Il reste qu’en connaisseur de l’Évangile chrétien, il sait qu’il n’est pire pécheur qui ne reçoive miséricorde. Il garde donc toutes ses chances, même si en attendant, il est bien décidé à « jouir de la vie sans entrave », ... comme le prescrivaient justement les murs de Mai-68 qu’il a tant décrié pour plaire à ses électeurs. « Il y aura plus de joie dans le Royaume des Cieux, disent les Écritures, pour un pécheur repenti qui sait faire pénitence, que pour 99 justes qui, eux, n’ont pas besoin de pénitence ». Il faut avouer que ce n’est pas très gentil pour eux ! Mais c’est une constante ! Le Bon Dieu chrétien a une prédilection pour les repentis : l’ouvrier de la onzième heure payé comme les autres qui ont trimé sous le soleil toute la journée en croyant « gagner plus », la femme adultère à qui ne peut jeter la première pierre que celui qui est sans péché ! Brassens, on s’en souvient, applaudissait, soulagé... parce que, disait-il, « (il était) derrière »... la femme adultère. Et le fils prodigue donc ! À son retour, son père ne trouve rien de mieux que de tuer le veau gras ! Si ce n’est pas de l’encouragement à la jouissance sans entrave, on n’en est pas loin ! On se laisserait tenter à moins.
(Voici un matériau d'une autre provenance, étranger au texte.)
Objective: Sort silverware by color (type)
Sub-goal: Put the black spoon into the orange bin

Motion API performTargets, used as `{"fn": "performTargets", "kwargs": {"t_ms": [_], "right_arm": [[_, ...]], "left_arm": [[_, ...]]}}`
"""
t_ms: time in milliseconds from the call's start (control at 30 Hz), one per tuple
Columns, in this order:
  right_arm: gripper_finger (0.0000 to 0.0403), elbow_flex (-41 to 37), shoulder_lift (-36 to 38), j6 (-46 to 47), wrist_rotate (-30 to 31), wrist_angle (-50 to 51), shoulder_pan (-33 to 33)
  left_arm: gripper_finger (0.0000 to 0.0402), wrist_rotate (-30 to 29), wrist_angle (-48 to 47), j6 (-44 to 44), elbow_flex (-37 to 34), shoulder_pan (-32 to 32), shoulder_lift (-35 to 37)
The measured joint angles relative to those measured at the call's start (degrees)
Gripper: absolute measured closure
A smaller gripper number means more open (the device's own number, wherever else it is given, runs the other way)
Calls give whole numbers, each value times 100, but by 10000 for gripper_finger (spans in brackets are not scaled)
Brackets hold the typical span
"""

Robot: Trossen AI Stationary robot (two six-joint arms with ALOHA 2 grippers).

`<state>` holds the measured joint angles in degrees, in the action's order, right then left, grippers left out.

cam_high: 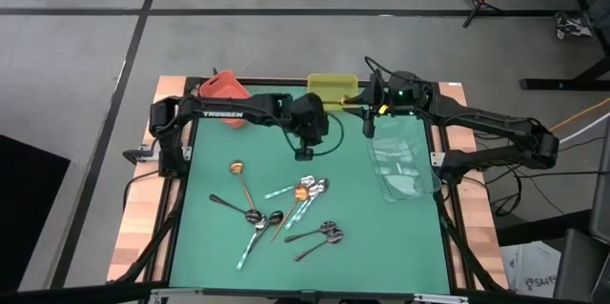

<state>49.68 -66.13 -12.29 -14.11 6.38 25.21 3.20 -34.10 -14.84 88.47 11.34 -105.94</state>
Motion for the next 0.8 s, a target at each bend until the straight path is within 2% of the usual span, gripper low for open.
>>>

Ce ne sont pas, en tout cas, les meilleurs arguments pour favoriser un réarmement moral, même s’il est vrai que souvent un certain prosélytisme entend faire adopter aux autres une morale qu’il ne respecte pas lui-même. On est tenté de lui demander de la respecter le premier pour juger de sa pertinence. Dans l’attente, une laïcité comme celle qui a déjà fait ses preuves depuis 1905 paraît autrement efficace, d’autant que les chrétiens eux-mêmes avaient trouvé grand avantage par la laïcité à n’être plus enfin confondus, sous les logos malheureux du trône et de l’autel ou du sabre et du goupillon, avec la piétaille des princes et de leurs courtisans. « Celui qui croyait au ciel » et « celui qui n’y croyait pas » s’étaient même retrouvés ensemble à défendre les mêmes valeurs humaines.